UK government extends furlough scheme for coronavirus-affected workers
Nicole Johnston in London


The British government has announced a massive expansion of its furlough scheme to help millions of workers in the hospitality sector.

It will pay part of the wages for staff whose business, for example a pub or restaurant, is forced to close under local lockdowns. The scheme will last until January.

"Those workers will receive two-thirds of their wages for the time they're unable to go to work," confirmed British finance minister Rishi Sunak. "I hope that this provides reassurance and a safety net for people and businesses in advance of what may be a difficult winter."




The government has been supporting around 10 million people since the furlough scheme started in March.
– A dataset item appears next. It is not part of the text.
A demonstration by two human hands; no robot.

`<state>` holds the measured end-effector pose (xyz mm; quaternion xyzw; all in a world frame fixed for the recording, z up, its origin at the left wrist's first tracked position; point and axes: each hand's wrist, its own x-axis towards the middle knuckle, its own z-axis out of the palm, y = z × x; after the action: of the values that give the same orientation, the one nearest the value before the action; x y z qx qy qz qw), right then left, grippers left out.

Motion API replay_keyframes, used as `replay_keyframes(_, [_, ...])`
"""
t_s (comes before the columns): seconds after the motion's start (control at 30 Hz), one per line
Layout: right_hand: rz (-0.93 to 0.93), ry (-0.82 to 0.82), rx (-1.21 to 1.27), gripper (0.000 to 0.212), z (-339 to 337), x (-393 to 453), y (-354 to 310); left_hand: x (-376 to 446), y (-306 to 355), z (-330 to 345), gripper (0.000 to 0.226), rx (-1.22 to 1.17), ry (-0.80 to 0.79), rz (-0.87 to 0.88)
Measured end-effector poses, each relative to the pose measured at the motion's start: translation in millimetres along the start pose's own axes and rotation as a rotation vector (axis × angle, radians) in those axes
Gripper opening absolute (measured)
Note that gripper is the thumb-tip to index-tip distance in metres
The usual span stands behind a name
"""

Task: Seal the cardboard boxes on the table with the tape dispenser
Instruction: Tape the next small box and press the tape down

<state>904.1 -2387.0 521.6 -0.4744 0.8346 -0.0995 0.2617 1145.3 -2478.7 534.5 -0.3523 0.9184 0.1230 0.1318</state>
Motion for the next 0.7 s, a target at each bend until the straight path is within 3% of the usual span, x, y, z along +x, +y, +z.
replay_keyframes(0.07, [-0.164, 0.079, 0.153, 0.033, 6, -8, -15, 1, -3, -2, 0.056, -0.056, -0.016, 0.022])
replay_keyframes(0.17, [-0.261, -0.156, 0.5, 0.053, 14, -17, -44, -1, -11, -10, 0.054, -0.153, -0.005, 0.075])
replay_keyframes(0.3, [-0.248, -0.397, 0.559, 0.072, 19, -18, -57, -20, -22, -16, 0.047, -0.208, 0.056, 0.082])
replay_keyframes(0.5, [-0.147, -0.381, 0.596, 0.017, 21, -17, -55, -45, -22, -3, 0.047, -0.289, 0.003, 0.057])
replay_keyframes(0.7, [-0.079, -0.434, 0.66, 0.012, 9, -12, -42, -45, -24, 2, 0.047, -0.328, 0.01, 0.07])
It began by paying 80 percent of their salaries, which gradually decreased to 60 percent.

This furlough scheme was due to finish at the end of October. However, Friday's announcement gives workers in the hospitality sector government assistance until January. 


Working under coronavirus reatrictions

Reena Parekh from London was working in education before she was put on furlough.  She's now back at work two days a week but has taken a significant pay cut.

"The company said in order to survive they need to make major cutbacks," said Parekh. "They don't want to let anyone go or to make employees redundant, so instead they've had to have a salary cap."

The new furlough programme will also provide financial assistance to live music venues and nightclubs that have not been allowed to re-open.

The Piano Works in London has furloughed 100 employees since it closed in March. It's remodelling the business as a restaurant. Its capacity is being reduced from 400 customers to 100. But under the new furlough changes it should be able to receive government support to pay furloughed employees.

"If there isn't a more targeted programme then we are facing the loss of millions of jobs, thousands of people's favourite venues," says The Piano Works operations director Tristan Moffat. "The potential impact is catastrophic. It's a very scary world we are living in."